Arizona Grassland Flora - Arizona Nature Study 1

This week we have had the opportunity to take nature walks daily in the desert southwest. Arizona is a land of rich diversity, compounded by its diverse altitudes. This past week we visited Arizona and made a week-long nature study. Here begins a series of nature blog entries devoted to what we experienced and learned.

The following chart shows a sampling of the different climate and habitat types that exist in Arizona based on the altitude and latitude within the state.

Today's focus for this blog entry will focus on flora and fauna of the grasslands  of southeastern Arizona. I think the place we were staying was the Mesquite Grassland, with visits to the Semi-Desert Grasslands.

Outside the door where we were staying wass a mesquite tree. It was quite the chirping tree for this property. Below it there was a sugar-water feeder for the native orioles. Below that is a water jug, the type poultry farmers use, to provide water for the local avies.
 On the patio from which the above photo was taken, to the right of the bell there is a hummingbird feeder which gets a lot of activity at times.

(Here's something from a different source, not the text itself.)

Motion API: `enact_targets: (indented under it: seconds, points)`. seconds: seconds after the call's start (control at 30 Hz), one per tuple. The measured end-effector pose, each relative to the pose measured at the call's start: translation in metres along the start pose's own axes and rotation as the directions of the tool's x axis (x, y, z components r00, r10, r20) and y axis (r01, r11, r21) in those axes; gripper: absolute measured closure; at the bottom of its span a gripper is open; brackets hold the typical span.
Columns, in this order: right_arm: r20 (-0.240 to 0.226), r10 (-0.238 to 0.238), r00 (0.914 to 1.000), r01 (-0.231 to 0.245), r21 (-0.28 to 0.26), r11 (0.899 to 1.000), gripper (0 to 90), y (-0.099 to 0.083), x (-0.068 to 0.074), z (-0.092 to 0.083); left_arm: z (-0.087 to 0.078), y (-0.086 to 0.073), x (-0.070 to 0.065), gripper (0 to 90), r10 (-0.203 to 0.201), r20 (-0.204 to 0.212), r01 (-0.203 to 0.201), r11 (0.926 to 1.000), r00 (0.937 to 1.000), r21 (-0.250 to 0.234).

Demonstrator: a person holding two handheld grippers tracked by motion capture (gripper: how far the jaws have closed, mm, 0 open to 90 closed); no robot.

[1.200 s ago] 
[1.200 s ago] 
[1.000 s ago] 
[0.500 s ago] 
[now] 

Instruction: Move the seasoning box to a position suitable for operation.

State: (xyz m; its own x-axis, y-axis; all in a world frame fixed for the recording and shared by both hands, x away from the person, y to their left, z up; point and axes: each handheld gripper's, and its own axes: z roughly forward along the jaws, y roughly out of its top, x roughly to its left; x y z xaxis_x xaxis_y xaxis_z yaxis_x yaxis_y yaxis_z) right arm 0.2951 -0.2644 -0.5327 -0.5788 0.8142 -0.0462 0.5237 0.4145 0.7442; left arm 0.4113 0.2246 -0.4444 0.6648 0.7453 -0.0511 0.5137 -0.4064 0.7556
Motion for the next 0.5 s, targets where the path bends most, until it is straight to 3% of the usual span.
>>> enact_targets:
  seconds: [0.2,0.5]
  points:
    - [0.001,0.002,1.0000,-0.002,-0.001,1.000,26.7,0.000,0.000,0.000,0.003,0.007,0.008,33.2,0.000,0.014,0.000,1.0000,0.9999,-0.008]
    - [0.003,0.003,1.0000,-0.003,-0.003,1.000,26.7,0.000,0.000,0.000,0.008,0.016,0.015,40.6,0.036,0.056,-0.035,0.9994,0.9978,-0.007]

Beside that feeder is a swing for the dominant male hummingbird, where he occasionally sits.
 The sunrises here are spectacular!
The focus of our first Arizona nature study is the flora of the Mesquite Grassland area, an area south of Tucson, south of Sierra Vista, almost to Mexico, an area near Ft. Huachuca. Although it is south of Tucson (south usually meaning hotter), the Huachuca City area of Arizona is actually cooler than Tucson, owing largely to its higher elevation. Like Denver, it is almost a mile high! 
The fields appear grassy, but they are full of prickly things. The tree line in the distance indicates a river flowing there. Here is a description of this area:

Plants native to this area include occotillo (blooms with a bright orange flower at the top),
prickly-pear cactus, long brown grasses,
and various types of yucca.

We also saw our share of various types of cholla

 and agave.

There is also jojoba, an important plant for grazing animals that live (and hide) in this desert grassland area.
I did not do an exhaustive study, but rather bring to you what I was able to observe. Next entry will be the fauna of the desert /mesquite grassland area.